(Dataset records)
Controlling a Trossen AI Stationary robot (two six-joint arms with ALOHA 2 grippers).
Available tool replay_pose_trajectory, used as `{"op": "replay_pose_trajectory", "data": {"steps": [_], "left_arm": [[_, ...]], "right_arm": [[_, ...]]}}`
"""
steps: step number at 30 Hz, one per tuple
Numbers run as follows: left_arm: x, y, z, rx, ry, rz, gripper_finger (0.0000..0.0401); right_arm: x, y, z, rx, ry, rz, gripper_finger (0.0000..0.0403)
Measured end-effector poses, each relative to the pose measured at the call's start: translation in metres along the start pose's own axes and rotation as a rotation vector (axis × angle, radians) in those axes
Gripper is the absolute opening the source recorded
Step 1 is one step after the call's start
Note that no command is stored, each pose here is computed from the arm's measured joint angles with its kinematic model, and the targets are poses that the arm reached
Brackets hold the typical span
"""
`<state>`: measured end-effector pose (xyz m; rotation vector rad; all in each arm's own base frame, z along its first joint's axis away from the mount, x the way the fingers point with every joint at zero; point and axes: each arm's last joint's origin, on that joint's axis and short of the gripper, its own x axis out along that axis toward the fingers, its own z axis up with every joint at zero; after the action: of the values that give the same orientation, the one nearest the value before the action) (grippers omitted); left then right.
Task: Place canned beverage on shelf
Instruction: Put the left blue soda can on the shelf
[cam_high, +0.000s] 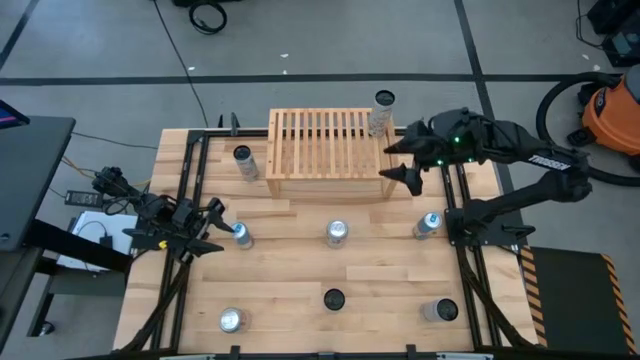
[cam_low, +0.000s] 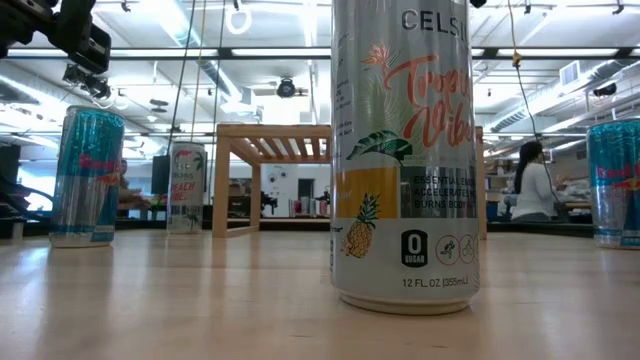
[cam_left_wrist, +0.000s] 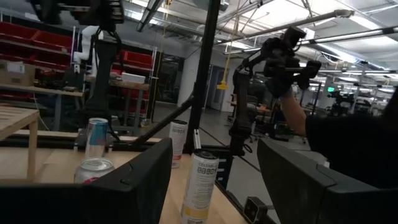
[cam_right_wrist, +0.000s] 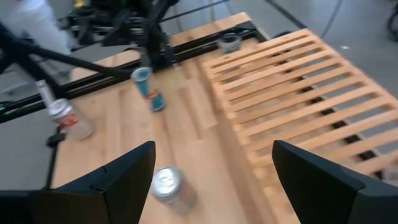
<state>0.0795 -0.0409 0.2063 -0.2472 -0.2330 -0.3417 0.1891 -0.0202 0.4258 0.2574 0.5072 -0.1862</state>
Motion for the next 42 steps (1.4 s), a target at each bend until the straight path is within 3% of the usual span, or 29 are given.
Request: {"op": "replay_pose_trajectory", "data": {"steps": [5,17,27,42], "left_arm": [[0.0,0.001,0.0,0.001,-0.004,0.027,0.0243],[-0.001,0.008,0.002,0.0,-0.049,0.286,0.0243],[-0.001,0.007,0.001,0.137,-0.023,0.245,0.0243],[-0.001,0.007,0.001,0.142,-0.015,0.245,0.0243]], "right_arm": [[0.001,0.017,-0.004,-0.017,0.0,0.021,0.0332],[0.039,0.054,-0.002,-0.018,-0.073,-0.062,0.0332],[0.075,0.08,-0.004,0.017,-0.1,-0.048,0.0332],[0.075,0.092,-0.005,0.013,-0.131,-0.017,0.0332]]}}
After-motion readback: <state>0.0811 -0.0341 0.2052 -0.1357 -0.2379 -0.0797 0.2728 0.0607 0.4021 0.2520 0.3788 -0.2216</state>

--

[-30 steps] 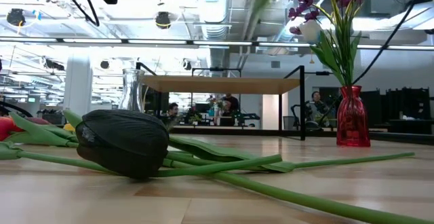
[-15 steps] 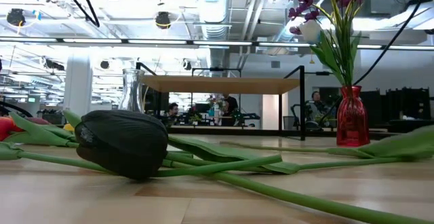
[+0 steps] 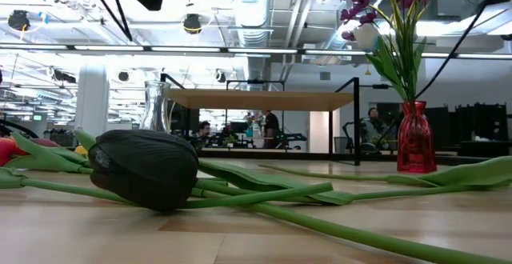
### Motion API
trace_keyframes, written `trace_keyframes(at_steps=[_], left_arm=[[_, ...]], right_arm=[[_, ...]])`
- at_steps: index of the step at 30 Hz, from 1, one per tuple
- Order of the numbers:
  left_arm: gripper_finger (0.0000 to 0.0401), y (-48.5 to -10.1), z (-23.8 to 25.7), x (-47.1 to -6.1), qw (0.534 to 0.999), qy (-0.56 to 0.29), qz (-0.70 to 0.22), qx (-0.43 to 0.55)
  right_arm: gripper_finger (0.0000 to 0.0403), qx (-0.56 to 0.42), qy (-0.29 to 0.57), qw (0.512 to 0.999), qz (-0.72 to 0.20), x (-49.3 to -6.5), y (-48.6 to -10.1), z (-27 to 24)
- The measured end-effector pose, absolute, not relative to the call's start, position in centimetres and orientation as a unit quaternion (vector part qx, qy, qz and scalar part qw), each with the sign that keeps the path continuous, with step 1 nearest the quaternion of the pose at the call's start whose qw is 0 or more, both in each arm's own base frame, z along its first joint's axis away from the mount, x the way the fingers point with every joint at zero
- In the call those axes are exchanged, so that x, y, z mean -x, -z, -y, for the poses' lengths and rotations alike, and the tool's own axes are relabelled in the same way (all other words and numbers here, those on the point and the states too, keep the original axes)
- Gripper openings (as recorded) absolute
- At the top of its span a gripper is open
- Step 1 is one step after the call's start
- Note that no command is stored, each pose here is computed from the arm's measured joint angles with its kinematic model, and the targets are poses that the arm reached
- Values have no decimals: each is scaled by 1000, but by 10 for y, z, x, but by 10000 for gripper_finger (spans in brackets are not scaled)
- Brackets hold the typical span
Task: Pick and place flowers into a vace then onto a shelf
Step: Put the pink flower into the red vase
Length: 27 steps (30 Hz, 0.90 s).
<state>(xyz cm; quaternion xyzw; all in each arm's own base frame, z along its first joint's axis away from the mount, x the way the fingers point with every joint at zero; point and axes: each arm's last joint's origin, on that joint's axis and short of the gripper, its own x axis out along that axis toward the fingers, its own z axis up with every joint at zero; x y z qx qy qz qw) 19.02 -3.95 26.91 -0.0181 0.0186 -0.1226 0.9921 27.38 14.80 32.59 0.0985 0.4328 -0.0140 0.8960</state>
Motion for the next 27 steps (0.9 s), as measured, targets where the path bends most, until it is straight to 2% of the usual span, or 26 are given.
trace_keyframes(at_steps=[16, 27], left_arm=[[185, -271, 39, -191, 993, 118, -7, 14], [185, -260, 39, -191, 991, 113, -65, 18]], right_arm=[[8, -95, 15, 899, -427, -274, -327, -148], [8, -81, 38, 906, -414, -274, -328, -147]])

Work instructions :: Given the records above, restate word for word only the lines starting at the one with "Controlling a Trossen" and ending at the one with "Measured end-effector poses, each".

Exercise result ::
Controlling a Trossen AI Stationary robot (two six-joint arms with ALOHA 2 grippers).
Available tool replay_pose_trajectory, used as `{"op": "replay_pose_trajectory", "data": {"steps": [_], "left_arm": [[_, ...]], "right_arm": [[_, ...]]}}`
"""
steps: step number at 30 Hz, one per tuple
Numbers run as follows: left_arm: x, y, z, rx, ry, rz, gripper_finger (0.0000..0.0401); right_arm: x, y, z, rx, ry, rz, gripper_finger (0.0000..0.0403)
Measured end-effector poses, each relative to the pose measured at the call's start: translation in metres along the start pose's own axes and rotation as a rotation vector (axis × angle, radians) in those axes

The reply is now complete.